TASK STATEMENT
Would you transcribe all of the data exactly, down to the last character?

[Data excerpts]
----------------

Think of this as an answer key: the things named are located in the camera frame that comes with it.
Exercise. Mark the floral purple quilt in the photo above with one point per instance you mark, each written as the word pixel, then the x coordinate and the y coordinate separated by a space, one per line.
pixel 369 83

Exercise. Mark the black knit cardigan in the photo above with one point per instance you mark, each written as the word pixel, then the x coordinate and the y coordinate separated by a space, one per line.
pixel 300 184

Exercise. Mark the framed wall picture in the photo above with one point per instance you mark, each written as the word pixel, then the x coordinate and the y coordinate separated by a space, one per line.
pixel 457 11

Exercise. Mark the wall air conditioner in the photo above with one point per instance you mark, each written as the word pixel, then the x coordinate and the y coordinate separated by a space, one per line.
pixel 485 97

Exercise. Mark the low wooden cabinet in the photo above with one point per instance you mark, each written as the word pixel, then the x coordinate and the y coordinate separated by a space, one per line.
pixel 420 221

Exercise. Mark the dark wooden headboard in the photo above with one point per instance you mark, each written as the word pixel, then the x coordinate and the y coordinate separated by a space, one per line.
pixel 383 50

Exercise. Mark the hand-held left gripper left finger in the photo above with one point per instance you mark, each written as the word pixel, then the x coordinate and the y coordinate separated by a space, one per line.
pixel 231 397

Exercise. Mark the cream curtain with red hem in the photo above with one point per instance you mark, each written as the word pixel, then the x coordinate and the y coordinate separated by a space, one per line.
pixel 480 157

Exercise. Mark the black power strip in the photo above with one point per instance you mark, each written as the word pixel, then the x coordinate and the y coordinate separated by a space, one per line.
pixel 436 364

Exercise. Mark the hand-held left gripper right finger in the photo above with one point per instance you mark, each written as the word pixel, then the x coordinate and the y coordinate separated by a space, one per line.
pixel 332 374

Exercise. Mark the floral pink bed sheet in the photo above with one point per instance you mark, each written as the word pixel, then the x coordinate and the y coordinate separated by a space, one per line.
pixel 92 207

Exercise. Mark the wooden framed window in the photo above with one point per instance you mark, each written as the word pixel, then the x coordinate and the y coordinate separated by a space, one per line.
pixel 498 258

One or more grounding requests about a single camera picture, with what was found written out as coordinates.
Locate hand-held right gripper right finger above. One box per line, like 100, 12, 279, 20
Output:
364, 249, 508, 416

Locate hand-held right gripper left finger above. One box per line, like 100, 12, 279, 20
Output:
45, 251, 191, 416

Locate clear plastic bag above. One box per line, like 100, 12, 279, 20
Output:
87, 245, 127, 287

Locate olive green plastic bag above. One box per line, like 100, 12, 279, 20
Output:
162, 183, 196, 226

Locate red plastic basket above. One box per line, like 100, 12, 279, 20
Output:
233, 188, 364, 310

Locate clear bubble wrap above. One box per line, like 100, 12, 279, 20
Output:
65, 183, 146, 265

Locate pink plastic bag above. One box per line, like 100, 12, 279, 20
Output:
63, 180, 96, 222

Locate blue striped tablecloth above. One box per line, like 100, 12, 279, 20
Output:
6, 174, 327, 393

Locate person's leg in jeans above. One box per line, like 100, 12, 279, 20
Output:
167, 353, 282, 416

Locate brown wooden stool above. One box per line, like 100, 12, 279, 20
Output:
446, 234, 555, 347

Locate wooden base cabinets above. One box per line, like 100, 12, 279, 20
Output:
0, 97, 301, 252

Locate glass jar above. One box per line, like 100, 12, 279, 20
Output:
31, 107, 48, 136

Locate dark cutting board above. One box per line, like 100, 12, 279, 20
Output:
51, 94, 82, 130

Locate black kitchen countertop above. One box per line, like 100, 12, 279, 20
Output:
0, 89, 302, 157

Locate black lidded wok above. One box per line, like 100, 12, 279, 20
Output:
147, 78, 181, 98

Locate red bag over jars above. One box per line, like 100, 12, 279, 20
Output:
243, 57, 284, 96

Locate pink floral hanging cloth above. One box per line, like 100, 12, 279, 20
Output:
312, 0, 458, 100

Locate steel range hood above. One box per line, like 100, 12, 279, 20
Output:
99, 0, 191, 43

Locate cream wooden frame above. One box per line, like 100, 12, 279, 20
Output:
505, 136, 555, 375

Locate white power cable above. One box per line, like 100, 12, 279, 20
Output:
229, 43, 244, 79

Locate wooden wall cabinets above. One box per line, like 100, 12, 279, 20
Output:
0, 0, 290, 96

----------------

SOLVED PROBLEM
Think of this as an answer key: the things named are located in the camera frame that comes with it.
Exercise. Mark the floral purple quilt in the photo above with one point per instance you mark, each written as the word pixel, then the x coordinate and the y coordinate separated by a space, one per line.
pixel 369 83

Exercise. Mark the black knit cardigan in the photo above with one point per instance you mark, each written as the word pixel, then the x coordinate and the y coordinate separated by a space, one per line.
pixel 300 184

Exercise. Mark the framed wall picture in the photo above with one point per instance you mark, each written as the word pixel, then the x coordinate and the y coordinate separated by a space, one per line.
pixel 457 11

Exercise. Mark the wall air conditioner in the photo above with one point per instance you mark, each written as the word pixel, then the x coordinate and the y coordinate separated by a space, one per line.
pixel 485 97

Exercise. Mark the low wooden cabinet in the photo above with one point per instance you mark, each written as the word pixel, then the x coordinate and the y coordinate separated by a space, one per line.
pixel 420 221

Exercise. Mark the dark wooden headboard in the photo above with one point per instance you mark, each written as the word pixel, then the x coordinate and the y coordinate separated by a space, one per line.
pixel 383 50

Exercise. Mark the hand-held left gripper left finger in the photo above with one point per instance you mark, each written as the word pixel, then the x coordinate and the y coordinate separated by a space, one per line.
pixel 231 397

Exercise. Mark the cream curtain with red hem in the photo above with one point per instance you mark, each written as the word pixel, then the x coordinate and the y coordinate separated by a space, one per line.
pixel 480 157

Exercise. Mark the black power strip in the photo above with one point per instance you mark, each written as the word pixel, then the x coordinate and the y coordinate separated by a space, one per line.
pixel 436 364

Exercise. Mark the hand-held left gripper right finger in the photo above with one point per instance you mark, each written as the word pixel, then the x coordinate and the y coordinate separated by a space, one per line.
pixel 332 374

Exercise. Mark the floral pink bed sheet in the photo above with one point per instance you mark, each written as the word pixel, then the x coordinate and the y coordinate separated by a space, one per line.
pixel 92 207

Exercise. Mark the wooden framed window in the photo above with one point per instance you mark, each written as the word pixel, then the x coordinate and the y coordinate separated by a space, one per line.
pixel 498 258

One or more grounding requests about a single camera picture, with what was found written out as coordinates.
Locate hand-held right gripper right finger above. One box per line, like 100, 12, 279, 20
Output:
364, 249, 508, 416

Locate hand-held right gripper left finger above. One box per line, like 100, 12, 279, 20
Output:
45, 251, 191, 416

Locate clear plastic bag above. One box per line, like 100, 12, 279, 20
Output:
87, 245, 127, 287

Locate olive green plastic bag above. One box per line, like 100, 12, 279, 20
Output:
162, 183, 196, 226

Locate red plastic basket above. One box per line, like 100, 12, 279, 20
Output:
233, 188, 364, 310

Locate clear bubble wrap above. One box per line, like 100, 12, 279, 20
Output:
65, 183, 146, 265

Locate pink plastic bag above. One box per line, like 100, 12, 279, 20
Output:
63, 180, 96, 222

Locate blue striped tablecloth above. One box per line, like 100, 12, 279, 20
Output:
6, 174, 327, 393

Locate person's leg in jeans above. One box per line, like 100, 12, 279, 20
Output:
167, 353, 282, 416

Locate brown wooden stool above. One box per line, like 100, 12, 279, 20
Output:
446, 234, 555, 347

Locate wooden base cabinets above. One box per line, like 100, 12, 279, 20
Output:
0, 97, 301, 252

Locate glass jar above. One box per line, like 100, 12, 279, 20
Output:
31, 107, 48, 136

Locate dark cutting board above. One box per line, like 100, 12, 279, 20
Output:
51, 94, 82, 130

Locate black kitchen countertop above. One box per line, like 100, 12, 279, 20
Output:
0, 89, 302, 157

Locate black lidded wok above. One box per line, like 100, 12, 279, 20
Output:
147, 78, 181, 98

Locate red bag over jars above. One box per line, like 100, 12, 279, 20
Output:
243, 57, 284, 96

Locate pink floral hanging cloth above. One box per line, like 100, 12, 279, 20
Output:
312, 0, 458, 100

Locate steel range hood above. One box per line, like 100, 12, 279, 20
Output:
99, 0, 191, 43

Locate cream wooden frame above. One box per line, like 100, 12, 279, 20
Output:
505, 136, 555, 375

Locate white power cable above. One box per line, like 100, 12, 279, 20
Output:
229, 43, 244, 79

Locate wooden wall cabinets above. One box per line, like 100, 12, 279, 20
Output:
0, 0, 290, 96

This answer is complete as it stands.